Пьер с наивным удивлением посмотрел на Ростопчина, не понимая, почему его беспокоила плохая редакция ноты.
– Разве не всё равно, как написана нота, граф? – сказал он, – ежели содержание ее сильно.
– Mon cher, avec nos 500 mille hommes de troupes, il serait facile d'avoir un beau style, [Мой милый, с нашими 500 ми тысячами войска легко, кажется, выражаться хорошим слогом,] – сказал граф Ростопчин. Пьер понял, почему графа Ростопчина беспокоила pедакция ноты.
– Кажется, писак довольно развелось, – сказал старый князь: – там в Петербурге всё пишут, не только ноты, – новые законы всё пишут.
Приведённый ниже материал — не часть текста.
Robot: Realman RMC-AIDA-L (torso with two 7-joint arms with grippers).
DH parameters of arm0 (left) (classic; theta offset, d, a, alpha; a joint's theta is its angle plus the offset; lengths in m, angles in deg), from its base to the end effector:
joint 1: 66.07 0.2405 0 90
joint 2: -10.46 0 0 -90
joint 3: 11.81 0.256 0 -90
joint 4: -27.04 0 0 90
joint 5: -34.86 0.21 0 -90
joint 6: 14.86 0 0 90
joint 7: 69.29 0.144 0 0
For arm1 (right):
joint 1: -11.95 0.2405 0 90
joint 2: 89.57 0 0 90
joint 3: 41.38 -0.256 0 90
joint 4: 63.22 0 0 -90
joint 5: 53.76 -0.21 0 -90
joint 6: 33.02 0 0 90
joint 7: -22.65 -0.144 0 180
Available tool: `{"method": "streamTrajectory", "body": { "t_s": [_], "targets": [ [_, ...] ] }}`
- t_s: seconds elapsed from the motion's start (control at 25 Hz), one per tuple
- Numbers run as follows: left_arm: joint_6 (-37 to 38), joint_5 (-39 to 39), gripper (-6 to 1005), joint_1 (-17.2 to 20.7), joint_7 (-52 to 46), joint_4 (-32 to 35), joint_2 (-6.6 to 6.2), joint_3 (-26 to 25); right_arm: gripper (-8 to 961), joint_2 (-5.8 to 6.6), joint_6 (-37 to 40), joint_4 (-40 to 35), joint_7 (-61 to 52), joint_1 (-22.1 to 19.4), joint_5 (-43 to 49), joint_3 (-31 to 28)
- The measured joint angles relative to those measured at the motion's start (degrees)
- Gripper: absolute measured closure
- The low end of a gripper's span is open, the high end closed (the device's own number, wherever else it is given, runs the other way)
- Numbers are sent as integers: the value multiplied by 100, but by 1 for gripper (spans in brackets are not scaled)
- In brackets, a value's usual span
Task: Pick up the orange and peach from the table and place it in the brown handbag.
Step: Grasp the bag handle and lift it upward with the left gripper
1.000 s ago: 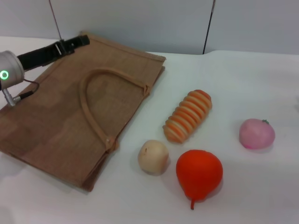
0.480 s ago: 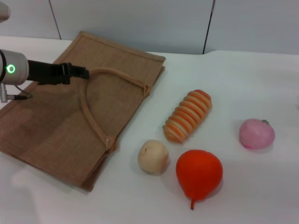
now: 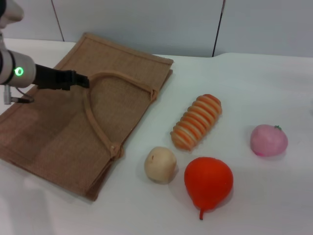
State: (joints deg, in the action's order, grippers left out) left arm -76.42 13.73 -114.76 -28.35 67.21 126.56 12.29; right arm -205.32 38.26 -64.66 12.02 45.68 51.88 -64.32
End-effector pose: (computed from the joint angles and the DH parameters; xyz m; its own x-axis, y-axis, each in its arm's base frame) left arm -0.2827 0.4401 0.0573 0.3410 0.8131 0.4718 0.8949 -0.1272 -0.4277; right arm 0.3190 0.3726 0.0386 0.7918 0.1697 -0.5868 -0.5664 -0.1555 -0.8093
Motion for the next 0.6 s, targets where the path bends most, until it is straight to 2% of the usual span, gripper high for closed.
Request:
{"method": "streamTrajectory", "body": {
  "t_s": [0.16,0.4,0.6],
  "targets": [
    [412,39,371,-130,169,-353,-1,93,119,0,0,9,-1,10,0,0],
    [1050,43,367,-230,213,-813,12,590,118,0,0,17,-1,22,-2,0],
    [1328,54,368,-272,259,-1002,17,681,118,0,0,27,-1,23,-8,0]
  ]
}}
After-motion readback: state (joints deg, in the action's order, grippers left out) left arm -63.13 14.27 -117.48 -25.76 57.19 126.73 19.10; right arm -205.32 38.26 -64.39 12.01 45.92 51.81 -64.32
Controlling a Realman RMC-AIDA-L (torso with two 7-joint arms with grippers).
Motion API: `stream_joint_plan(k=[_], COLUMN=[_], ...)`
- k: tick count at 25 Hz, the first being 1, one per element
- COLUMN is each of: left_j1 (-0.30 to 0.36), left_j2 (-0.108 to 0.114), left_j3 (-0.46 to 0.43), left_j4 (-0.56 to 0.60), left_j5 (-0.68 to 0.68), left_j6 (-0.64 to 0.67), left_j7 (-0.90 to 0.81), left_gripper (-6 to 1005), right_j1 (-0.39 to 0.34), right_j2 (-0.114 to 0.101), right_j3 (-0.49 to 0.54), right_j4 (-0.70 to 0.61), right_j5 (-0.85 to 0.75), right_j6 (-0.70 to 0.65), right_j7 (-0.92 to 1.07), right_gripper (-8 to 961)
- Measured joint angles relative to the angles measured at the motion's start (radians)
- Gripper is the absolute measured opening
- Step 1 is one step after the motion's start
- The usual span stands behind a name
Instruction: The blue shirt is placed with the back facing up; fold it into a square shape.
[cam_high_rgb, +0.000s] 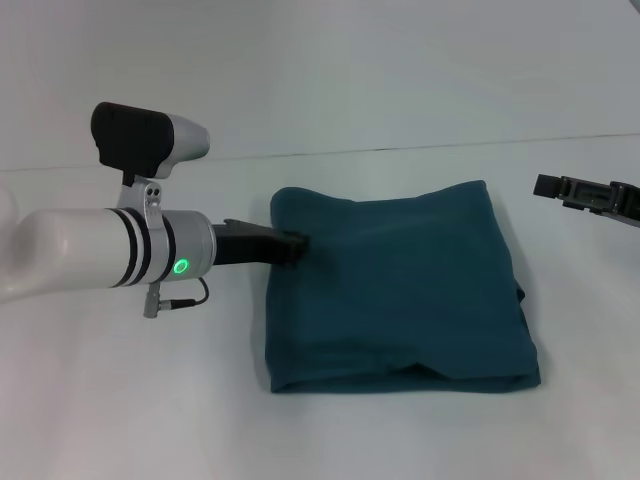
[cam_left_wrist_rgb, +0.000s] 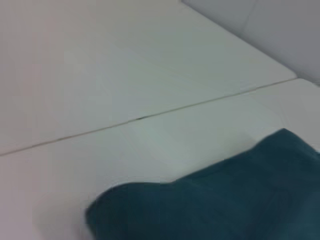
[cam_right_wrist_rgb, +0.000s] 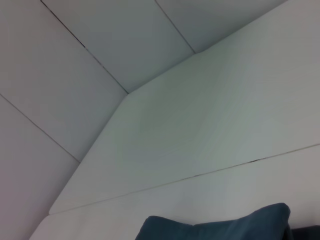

Мой Андрюша там для России целый волюм законов написал. Нынче всё пишут! – И он неестественно засмеялся.
Разговор замолк на минуту; старый генерал прокашливаньем обратил на себя внимание.
– Изволили слышать о последнем событии на смотру в Петербурге? как себя новый французский посланник показал!
– Что? Да, я слышал что то; он что то неловко сказал при Его Величестве.
– Его Величество обратил его внимание на гренадерскую дивизию и церемониальный марш, – продолжал генерал, – и будто посланник никакого внимания не обратил и будто позволил себе сказать, что мы у себя во Франции на такие пустяки не обращаем внимания. Государь ничего не изволил сказать. На следующем смотру, говорят, государь ни разу не изволил обратиться к нему.
Все замолчали: на этот факт, относившийся лично до государя, нельзя было заявлять никакого суждения.
– Дерзки! – сказал князь. – Знаете Метивье? Я нынче выгнал его от себя. Он здесь был, пустили ко мне, как я ни просил никого не пускать, – сказал князь, сердито взглянув на дочь. И он рассказал весь свой разговор с французским доктором и причины, почему он убедился, что Метивье шпион. Хотя причины эти были очень недостаточны и не ясны, никто не возражал.
За жарким подали шампанское. Гости встали с своих мест, поздравляя старого князя. Княжна Марья тоже подошла к нему.
Он взглянул на нее холодным, злым взглядом и подставил ей сморщенную, выбритую щеку. Всё выражение его лица говорило ей, что утренний разговор им не забыт, что решенье его осталось в прежней силе, и что только благодаря присутствию гостей он не говорит ей этого теперь.
Когда вышли в гостиную к кофе, старики сели вместе.
Князь Николай Андреич более оживился и высказал свой образ мыслей насчет предстоящей войны.
Он сказал, что войны наши с Бонапартом до тех пор будут несчастливы, пока мы будем искать союзов с немцами и будем соваться в европейские дела, в которые нас втянул Тильзитский мир. Нам ни за Австрию, ни против Австрии не надо было воевать. Наша политика вся на востоке, а в отношении Бонапарта одно – вооружение на границе и твердость в политике, и никогда он не посмеет переступить русскую границу, как в седьмом году.